Oulu SAD Cure Company Claim to Have Finally Answered their Critics

Posted on June 13th, 2012 by News Editor in Business

An Oulu-based company’s anti-depression device, which claims to cure seasonal affective disorder by shining a light into the ear, has aroused fierce controversy since it first came on the market a few years ago.

‘Valkee,’ produced by the company of the same name and retailing at 185 euros, supposedly markedly reduces the winter blues. However, it has been heavily criticised because the company initially put it on sale based on very little scientific evidence that it worked, much of the evidence is published in non-peer-reviewed venues, the sample used hasn’t been large enough, placebo is not properly controlled for and the researchers producing the scientific articles have a conflict of interest because they work, in some cases, for the company.

However, Valkee now claim to have answered most of these criticisms.
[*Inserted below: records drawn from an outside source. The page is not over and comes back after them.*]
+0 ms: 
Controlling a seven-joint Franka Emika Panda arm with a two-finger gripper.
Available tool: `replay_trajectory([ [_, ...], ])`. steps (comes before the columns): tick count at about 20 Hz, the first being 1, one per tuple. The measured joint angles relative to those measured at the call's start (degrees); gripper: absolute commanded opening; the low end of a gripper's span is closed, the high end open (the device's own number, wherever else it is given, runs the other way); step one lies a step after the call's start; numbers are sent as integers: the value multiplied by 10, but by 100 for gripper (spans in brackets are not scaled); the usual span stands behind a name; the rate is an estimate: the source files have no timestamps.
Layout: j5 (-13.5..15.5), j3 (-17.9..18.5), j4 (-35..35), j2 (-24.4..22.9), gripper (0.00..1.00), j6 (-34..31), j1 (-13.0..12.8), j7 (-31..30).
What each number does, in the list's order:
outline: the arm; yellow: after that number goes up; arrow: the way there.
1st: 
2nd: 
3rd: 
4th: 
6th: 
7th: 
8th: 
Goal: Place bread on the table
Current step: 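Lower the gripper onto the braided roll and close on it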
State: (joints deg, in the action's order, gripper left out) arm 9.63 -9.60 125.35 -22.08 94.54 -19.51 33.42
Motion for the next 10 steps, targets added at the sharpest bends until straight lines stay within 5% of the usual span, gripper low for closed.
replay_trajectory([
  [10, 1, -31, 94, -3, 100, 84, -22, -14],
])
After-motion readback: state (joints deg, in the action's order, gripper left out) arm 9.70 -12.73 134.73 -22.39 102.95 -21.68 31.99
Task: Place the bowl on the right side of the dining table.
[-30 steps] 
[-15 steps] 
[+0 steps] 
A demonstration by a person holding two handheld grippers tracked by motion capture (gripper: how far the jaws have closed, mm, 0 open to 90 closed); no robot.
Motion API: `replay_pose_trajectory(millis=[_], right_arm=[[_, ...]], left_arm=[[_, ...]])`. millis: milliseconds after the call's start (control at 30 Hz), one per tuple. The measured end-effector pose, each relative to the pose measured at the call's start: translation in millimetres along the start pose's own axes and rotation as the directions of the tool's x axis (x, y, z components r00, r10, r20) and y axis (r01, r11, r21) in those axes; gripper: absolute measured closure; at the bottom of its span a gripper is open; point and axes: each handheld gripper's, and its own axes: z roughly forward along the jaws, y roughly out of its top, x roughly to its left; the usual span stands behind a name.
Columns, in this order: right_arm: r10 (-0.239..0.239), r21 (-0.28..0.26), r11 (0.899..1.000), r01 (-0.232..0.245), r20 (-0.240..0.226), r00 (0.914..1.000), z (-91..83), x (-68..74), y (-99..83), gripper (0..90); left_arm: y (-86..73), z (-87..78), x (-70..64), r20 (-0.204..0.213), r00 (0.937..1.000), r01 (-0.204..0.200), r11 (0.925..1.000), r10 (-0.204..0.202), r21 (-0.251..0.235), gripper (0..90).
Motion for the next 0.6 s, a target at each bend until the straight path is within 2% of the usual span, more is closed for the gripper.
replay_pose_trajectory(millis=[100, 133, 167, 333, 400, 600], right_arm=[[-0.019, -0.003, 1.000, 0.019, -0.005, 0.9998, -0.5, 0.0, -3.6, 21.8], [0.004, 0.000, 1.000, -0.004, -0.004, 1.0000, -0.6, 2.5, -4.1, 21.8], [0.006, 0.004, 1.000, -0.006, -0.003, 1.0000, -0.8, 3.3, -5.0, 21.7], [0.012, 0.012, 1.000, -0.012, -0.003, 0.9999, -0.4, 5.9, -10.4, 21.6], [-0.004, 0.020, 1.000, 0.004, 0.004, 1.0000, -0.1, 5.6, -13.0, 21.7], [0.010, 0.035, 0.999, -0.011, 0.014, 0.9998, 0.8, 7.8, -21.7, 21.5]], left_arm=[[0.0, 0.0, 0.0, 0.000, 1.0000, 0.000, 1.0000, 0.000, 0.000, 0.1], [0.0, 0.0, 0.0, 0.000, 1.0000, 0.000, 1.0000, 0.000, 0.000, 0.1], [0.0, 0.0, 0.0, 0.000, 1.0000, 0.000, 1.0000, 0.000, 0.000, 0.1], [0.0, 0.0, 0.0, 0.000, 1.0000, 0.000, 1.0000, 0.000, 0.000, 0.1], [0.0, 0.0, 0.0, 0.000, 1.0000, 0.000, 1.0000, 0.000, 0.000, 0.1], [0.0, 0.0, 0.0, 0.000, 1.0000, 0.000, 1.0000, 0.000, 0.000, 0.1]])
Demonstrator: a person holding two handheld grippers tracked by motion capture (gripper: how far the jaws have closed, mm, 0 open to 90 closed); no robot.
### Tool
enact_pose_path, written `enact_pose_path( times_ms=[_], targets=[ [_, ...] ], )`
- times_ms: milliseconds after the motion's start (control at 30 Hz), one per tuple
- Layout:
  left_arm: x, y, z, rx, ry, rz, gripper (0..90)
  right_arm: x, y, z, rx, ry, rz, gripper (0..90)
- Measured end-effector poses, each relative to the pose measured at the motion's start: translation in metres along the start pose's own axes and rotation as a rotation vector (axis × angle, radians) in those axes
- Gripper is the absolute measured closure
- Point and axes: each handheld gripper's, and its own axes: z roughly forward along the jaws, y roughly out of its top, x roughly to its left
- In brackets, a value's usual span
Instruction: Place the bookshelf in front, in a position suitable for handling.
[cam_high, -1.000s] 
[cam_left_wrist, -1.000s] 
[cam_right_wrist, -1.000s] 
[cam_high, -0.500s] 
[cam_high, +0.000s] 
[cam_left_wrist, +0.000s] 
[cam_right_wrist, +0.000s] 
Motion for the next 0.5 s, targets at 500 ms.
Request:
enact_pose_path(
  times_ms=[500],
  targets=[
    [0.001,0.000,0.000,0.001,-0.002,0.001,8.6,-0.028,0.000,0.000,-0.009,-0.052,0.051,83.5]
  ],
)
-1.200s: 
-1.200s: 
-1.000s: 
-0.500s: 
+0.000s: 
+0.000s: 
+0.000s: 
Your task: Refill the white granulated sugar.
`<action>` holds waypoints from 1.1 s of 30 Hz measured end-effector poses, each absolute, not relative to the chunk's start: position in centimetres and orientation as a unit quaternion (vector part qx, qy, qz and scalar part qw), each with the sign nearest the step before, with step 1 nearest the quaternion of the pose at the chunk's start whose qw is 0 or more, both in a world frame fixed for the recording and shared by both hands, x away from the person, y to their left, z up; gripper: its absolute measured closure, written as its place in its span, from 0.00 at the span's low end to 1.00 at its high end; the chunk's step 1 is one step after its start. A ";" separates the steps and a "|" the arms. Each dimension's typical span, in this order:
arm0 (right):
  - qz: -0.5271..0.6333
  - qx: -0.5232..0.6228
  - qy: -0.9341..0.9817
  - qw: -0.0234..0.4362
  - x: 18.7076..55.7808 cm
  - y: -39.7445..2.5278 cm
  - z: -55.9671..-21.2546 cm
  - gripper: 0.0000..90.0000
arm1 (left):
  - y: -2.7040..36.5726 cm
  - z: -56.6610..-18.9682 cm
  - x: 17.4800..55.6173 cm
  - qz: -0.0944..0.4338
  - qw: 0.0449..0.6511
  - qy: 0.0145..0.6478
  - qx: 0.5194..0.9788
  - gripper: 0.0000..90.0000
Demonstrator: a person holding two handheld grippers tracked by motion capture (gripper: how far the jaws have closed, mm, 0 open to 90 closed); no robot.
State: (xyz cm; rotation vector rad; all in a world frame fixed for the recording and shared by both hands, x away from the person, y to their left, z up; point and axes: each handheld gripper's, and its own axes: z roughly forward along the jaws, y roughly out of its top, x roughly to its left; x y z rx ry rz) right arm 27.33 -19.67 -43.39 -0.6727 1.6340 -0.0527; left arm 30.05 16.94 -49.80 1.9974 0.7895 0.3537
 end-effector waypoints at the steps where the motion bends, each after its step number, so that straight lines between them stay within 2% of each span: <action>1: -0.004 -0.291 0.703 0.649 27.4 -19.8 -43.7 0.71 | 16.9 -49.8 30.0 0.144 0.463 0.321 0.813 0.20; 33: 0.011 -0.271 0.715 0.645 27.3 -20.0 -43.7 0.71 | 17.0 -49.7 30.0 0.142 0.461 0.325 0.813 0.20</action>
According to the company, new research published on 29th May in the World Journal of Neuroscience, drawing on a test which was placebo-controlled and involved 51 subjects, has proven the science behind Valkee: brain tissue really is responsive to light shone through the ear canal. 

‘The research confirms that it is possible to influence brain functions with bright light delivered directly to the brain through the ear,’ said Tuomas Starck of Oulu University Hospital, one of the authors of the article. ‘The group that received bright light demonstrated in the analysis significant increase in neural network activity especially in the brain areas connected with visual perception.’

Prof. Timo Takala, of the Oulu Deaconess Institute, added, in a press release, that, ‘There is earlier proof of the existence of photosensitive proteins, such as opsins, in the brain. This study confirms light-responsiveness of the brain itself, and that bright light given through the ear canal is a very viable method for influencing mood.’

However, even this might not completely silence the critics. One of the co-authors of the article is Juuso Nissilä, a co-founder of Valkee who is doing his PhD on the research behind the device.

Juuso Nissilä told 65DN that, in his view, all academic researchers have some kind of conflict of interest because they usually have emotional reasons for being interested in their subject matter. ‘For example, in humanistic studies, people who research marginal groups are often part of these groups,’ he stated.

Mr Nissilä stressed that academics should be clear about conflicts and he suggested that academic critics of Valkee have often ‘invested their careers in the view that light only passes through the eyes.’